Lately Good luck thoughts on how Trump-era policies are driving capitalism away, I argued that markets cannot function without trust, transparency and a shared sense of purpose. Since then, the Administration has taken another step to take the argument to the logical—and downright scary—next step.
The Environmental Protection Agency (EPA) did something unusual as a prelude to overturning the Endangerment Finding—they revised the way they measure air pollution regulations by not counting the benefits of lives saved and diseases averted. The technical term for what disappeared is “statistical living volume” (VSL)—previously estimated at about $11.7 million per person. In its place? There is nothing. Zero. Like New York Times reported, when it comes to regulatory decisions about fine particles and ozone, a human life now has a market value of $0.
The EPA’s comments are systematically brutal—and brutal and extreme in what they say. The agency says measuring health benefits is highly uncertain. The unproven costs of industrial compliance, however, are simple concrete. To be clear, the ledger now only counts what companies pay, not what people lose — an asthma attack, hospitalization, shortened life or death. The result is not neutrality; it’s draconian thinking.
If human life has no economic value, then what is? Why do we have a health care system at all? Why invest trillions in hospitals, medicine, or medical research if the outcome—people living longer, healthier lives—is meaningless? Because of this, emergency rooms are a serious expense and preventive care is a trivial commitment.
Push this idea one step further and the entire economy collapses. If people have zero intrinsic value, and businesses derive value only from people’s consumption, then the total value of the economy is also zero. Thank you: every stock index should be sold at $0; The S&P 500 becomes a philosophical thought experiment as Bloomberg’s terminals blink to silence.
This is not an exaggeration. It’s the inescapable numbers of the EPA and the Trump administration’s position on the quality of human life. If a company dumps toxic waste into a local river and your children get sick and die, there is no value lost, no cost, no liability – Milton Friedman’s ultimate cost-cutting argument.
As climatologists at the University of Chicago have pointed out, removing health benefits from a cost-benefit analysis does not make regulations more “objective”; it simply designs the equation so that pollution is cheap and people can be abandoned.
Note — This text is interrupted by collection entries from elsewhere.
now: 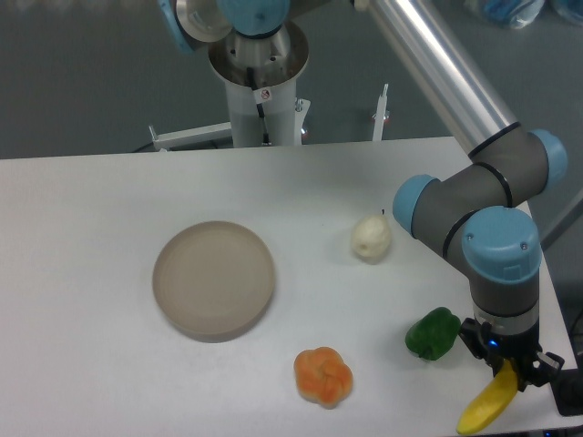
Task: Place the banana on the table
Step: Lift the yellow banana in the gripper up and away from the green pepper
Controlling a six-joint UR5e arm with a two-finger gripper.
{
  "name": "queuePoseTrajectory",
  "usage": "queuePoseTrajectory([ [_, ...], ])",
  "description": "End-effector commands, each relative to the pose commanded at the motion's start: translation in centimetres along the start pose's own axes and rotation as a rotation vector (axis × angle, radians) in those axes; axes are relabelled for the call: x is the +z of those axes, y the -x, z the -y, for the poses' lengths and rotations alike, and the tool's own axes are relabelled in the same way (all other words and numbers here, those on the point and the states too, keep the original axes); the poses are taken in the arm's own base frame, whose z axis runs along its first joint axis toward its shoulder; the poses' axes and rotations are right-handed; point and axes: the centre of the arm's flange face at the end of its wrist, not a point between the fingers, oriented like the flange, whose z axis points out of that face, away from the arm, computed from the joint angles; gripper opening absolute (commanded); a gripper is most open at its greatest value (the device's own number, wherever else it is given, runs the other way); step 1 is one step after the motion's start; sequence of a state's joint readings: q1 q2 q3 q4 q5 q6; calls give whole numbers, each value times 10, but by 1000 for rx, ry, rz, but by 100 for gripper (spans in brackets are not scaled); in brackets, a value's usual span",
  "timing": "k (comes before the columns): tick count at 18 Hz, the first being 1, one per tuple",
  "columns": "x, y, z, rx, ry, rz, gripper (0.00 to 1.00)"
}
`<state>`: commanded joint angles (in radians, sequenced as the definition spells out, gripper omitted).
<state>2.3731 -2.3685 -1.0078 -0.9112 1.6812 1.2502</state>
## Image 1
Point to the white mounting bracket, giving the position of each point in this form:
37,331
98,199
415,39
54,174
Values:
189,137
381,115

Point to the white left mounting bracket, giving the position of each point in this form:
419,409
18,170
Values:
189,137

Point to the yellow toy banana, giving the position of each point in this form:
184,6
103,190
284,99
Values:
490,403

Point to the white toy pear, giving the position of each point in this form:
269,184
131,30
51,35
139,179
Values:
371,238

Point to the beige round plate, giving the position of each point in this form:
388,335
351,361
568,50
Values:
214,281

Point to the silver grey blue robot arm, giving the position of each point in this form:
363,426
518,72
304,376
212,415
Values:
472,220

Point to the green toy bell pepper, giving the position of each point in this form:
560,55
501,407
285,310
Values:
433,335

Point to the white right mounting bracket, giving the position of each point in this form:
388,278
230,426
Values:
381,115

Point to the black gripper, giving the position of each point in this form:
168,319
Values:
532,366

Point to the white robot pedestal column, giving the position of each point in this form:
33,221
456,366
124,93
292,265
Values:
263,117

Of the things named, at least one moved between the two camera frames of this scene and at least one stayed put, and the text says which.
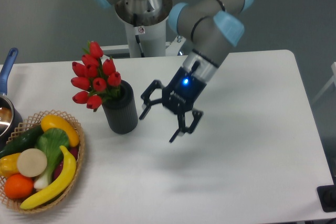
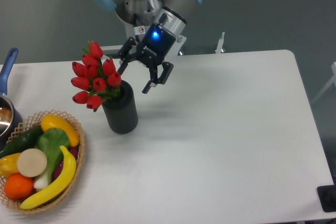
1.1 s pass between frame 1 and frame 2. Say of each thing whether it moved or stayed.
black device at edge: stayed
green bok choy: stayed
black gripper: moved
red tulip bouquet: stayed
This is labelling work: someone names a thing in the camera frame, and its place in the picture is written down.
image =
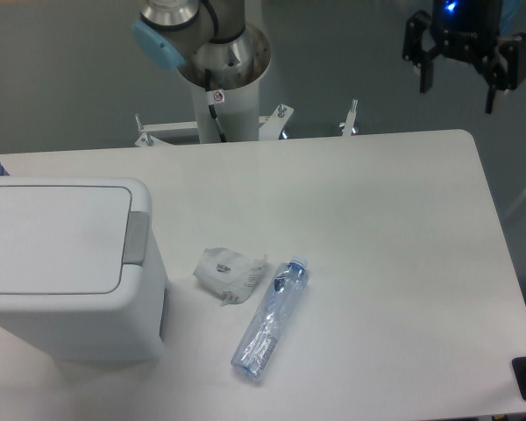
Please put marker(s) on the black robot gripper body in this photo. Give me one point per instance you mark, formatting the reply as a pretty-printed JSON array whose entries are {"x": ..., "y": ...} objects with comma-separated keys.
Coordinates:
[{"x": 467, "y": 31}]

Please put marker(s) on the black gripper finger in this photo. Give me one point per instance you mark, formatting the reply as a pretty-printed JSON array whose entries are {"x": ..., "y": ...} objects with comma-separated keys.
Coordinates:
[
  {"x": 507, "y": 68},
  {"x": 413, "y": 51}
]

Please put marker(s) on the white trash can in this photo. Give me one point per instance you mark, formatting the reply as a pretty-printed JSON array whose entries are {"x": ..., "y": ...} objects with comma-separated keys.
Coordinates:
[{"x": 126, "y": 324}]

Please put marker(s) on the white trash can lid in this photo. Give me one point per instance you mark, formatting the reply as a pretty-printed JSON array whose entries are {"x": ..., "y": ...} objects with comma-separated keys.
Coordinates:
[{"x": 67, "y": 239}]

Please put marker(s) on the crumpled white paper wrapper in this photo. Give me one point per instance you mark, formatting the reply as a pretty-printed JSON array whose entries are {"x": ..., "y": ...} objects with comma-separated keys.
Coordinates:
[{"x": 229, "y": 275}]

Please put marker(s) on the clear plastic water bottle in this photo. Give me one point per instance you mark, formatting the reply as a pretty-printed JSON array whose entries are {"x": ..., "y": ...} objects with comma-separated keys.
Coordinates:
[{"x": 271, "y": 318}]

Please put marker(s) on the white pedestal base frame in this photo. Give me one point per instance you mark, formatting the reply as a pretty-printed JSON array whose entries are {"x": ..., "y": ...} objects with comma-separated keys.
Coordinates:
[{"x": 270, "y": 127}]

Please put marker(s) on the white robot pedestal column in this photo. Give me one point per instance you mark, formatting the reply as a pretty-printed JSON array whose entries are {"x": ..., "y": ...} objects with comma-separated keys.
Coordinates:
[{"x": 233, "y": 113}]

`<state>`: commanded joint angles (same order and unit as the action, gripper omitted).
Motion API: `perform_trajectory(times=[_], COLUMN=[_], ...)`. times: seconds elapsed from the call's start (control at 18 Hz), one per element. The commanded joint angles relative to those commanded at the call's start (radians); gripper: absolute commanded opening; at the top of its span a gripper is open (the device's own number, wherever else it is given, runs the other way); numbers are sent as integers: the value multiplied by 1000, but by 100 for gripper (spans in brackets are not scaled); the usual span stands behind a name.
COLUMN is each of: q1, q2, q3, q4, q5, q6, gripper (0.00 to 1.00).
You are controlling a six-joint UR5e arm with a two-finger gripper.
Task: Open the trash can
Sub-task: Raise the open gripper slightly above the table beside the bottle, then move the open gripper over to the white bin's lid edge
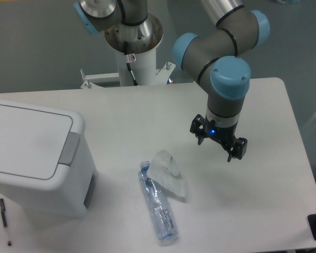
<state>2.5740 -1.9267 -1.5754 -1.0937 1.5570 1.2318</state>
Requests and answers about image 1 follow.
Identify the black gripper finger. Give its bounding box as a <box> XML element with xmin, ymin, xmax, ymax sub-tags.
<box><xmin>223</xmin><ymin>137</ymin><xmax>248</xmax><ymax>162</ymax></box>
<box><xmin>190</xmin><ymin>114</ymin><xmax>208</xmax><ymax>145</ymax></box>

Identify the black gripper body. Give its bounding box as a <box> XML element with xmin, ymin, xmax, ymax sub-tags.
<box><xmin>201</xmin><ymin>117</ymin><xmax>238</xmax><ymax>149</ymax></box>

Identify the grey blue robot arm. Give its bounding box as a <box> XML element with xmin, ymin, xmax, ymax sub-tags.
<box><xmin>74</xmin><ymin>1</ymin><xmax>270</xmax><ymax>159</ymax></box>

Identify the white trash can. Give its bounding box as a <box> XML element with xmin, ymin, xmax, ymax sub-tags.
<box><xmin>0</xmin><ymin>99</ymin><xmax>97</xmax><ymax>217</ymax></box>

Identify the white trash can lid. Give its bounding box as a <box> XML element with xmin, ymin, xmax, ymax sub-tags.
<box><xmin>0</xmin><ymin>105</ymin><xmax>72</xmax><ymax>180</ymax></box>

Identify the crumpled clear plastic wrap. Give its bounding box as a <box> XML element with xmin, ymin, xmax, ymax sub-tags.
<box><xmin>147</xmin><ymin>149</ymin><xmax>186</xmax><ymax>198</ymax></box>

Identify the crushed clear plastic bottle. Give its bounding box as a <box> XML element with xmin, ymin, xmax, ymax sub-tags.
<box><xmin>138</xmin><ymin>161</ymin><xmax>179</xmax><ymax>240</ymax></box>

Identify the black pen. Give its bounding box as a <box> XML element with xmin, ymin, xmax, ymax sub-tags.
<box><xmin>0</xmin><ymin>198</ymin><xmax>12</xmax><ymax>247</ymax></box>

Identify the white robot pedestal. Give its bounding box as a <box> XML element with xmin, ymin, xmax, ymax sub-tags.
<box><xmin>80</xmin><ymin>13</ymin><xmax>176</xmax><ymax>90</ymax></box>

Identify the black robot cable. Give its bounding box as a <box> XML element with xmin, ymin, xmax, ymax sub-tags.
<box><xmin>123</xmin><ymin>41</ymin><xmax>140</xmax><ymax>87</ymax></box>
Michael Greenstone, environmental economist, said the change could result in dirty air, reducing gains made since Congress passed the Clean Air Act in 1970—a law that has added 1.4 years to the average life expectancy of Americans since then. Dr. Greenstone said: “Clean air is one of the great success stories of government policy of the last century. “And at the heart of the Clean Air Act is the idea that if it allows people to live longer and healthier lives, that has value that can be measured in dollars.”
A worldview in which the value of human life is zero fits well with the broader Trumpian agenda. People are reduced to abstractions or enemies. Haitian people. Somalis. Journalists. Comedy. Singers. Stephen Colbert and Bad Bunny are rated zero because they are not disruptive, offensive, or not strong enough. Is there anyone in Trump’s orbit who has value? Melania? Eric?
For decades, cost-benefit analysis—however imperfect—has served as an acknowledgment that human life is important in economic decision-making. Giving a dollar value to life was never intended to diminish it; it was meant to make sure it didn’t get lost. Removing that value doesn’t make the policy more difficult – it makes it less fair.
Capital markets are very sensitive to indicators. When the government declares, plainly or implicitly, that the people don’t care, investors should listen. Because the economy that makes human life worthless is the one that ends up having no value.